• **WHAT YOU ARE ASKED TO DO**:
For each line below that contains the string "every", copy that line.

• **INPUT DATA**:

────────────────

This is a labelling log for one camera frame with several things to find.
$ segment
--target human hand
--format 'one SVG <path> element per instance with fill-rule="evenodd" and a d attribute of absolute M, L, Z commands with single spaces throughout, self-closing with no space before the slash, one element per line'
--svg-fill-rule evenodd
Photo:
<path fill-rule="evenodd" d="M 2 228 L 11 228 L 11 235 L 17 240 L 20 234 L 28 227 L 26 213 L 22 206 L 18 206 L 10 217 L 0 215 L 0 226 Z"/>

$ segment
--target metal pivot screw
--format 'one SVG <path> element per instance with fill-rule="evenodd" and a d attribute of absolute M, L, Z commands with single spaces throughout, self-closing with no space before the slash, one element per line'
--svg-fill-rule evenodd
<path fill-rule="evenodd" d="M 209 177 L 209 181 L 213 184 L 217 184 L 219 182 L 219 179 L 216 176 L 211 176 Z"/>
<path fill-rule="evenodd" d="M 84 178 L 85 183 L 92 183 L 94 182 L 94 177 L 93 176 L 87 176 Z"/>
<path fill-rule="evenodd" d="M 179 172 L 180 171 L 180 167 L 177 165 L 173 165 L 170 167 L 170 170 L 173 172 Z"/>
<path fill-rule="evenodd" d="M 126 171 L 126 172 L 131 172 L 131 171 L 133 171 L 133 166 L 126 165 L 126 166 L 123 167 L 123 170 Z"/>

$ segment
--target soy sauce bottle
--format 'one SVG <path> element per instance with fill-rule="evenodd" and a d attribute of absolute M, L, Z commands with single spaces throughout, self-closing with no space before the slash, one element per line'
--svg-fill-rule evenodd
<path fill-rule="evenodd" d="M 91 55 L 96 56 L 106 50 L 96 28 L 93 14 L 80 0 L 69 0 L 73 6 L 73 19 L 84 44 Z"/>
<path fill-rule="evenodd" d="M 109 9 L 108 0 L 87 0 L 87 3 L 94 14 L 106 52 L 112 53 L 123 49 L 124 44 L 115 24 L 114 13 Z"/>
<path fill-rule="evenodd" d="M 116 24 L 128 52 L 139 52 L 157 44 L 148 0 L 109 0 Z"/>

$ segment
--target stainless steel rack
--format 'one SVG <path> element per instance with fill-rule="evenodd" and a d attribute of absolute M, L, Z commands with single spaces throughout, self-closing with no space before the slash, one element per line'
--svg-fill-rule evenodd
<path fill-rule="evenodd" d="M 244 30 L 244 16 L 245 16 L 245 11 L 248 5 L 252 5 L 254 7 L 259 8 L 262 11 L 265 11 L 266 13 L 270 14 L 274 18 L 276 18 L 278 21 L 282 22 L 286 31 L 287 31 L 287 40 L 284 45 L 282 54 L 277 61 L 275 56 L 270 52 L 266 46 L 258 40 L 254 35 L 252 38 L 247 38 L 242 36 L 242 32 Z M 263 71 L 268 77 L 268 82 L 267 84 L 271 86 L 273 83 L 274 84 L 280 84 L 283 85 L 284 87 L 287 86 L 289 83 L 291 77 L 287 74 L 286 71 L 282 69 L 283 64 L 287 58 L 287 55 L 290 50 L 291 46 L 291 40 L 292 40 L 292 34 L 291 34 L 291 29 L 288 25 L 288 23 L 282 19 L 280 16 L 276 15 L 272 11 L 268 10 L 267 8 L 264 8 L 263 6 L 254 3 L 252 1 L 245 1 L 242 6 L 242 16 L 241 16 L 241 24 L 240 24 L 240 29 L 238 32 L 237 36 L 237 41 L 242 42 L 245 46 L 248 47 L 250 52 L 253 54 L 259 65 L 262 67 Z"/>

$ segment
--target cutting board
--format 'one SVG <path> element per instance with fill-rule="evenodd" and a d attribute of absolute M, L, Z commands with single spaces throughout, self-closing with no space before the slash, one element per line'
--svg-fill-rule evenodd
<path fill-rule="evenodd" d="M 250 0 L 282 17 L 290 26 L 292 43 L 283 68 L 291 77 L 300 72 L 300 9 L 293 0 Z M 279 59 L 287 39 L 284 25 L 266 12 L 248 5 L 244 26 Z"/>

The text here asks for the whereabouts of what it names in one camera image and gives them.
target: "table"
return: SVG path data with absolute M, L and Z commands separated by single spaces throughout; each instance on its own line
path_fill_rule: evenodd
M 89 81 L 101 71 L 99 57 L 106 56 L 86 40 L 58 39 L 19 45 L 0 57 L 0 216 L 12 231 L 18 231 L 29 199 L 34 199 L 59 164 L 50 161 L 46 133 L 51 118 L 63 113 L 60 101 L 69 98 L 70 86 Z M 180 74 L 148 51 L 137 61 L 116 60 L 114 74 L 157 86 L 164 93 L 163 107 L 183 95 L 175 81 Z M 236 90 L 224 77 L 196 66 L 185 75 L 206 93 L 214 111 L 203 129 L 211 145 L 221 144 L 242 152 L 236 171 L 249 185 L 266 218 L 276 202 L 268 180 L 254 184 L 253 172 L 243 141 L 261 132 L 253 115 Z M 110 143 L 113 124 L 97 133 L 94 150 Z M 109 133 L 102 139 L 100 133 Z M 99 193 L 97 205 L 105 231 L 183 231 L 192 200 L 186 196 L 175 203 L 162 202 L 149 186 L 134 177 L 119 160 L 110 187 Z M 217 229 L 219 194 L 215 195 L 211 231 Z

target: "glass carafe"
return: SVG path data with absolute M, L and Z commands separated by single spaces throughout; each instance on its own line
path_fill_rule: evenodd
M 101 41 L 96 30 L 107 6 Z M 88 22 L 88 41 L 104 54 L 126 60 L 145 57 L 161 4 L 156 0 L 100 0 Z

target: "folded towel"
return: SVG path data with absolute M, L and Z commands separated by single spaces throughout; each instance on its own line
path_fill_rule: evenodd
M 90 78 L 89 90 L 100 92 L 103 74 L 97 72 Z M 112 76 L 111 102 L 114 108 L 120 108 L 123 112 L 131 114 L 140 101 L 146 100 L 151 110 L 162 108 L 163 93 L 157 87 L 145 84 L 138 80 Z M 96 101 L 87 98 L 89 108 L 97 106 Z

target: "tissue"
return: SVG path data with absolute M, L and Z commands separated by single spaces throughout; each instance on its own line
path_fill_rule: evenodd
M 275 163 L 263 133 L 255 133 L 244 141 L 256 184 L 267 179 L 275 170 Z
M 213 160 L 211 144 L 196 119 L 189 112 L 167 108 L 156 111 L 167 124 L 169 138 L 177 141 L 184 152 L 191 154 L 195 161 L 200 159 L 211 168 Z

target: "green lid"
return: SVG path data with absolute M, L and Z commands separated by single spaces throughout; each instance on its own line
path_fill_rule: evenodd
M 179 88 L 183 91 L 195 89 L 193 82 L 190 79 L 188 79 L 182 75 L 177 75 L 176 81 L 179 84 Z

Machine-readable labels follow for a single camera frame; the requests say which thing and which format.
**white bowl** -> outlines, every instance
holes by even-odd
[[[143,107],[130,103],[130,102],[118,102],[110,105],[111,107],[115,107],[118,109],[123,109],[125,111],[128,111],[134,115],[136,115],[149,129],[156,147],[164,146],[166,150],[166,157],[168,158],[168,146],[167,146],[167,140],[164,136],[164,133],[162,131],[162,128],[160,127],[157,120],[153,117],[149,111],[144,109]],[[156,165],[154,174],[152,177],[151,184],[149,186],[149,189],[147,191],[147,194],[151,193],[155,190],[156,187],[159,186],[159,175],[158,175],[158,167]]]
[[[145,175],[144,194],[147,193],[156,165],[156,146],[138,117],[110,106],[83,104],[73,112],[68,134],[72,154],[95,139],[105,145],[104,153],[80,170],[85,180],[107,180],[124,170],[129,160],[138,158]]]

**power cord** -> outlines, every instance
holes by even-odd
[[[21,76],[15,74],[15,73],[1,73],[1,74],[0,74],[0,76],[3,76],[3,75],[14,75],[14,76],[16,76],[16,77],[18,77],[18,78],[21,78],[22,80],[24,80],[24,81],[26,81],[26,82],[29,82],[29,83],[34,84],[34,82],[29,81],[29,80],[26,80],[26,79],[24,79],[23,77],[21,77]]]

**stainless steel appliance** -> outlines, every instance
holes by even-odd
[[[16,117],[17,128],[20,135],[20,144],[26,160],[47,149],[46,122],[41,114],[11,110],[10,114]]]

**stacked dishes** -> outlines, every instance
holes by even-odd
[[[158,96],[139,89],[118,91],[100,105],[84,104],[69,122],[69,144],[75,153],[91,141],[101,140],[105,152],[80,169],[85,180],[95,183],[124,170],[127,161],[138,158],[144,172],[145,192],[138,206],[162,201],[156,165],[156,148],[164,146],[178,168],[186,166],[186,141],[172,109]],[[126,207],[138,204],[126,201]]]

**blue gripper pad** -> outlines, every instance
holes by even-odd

────────────────

• **SOLUTION**:
**white bowl** -> outlines, every instance
**power cord** -> outlines, every instance
**stainless steel appliance** -> outlines, every instance
**stacked dishes** -> outlines, every instance
**blue gripper pad** -> outlines, every instance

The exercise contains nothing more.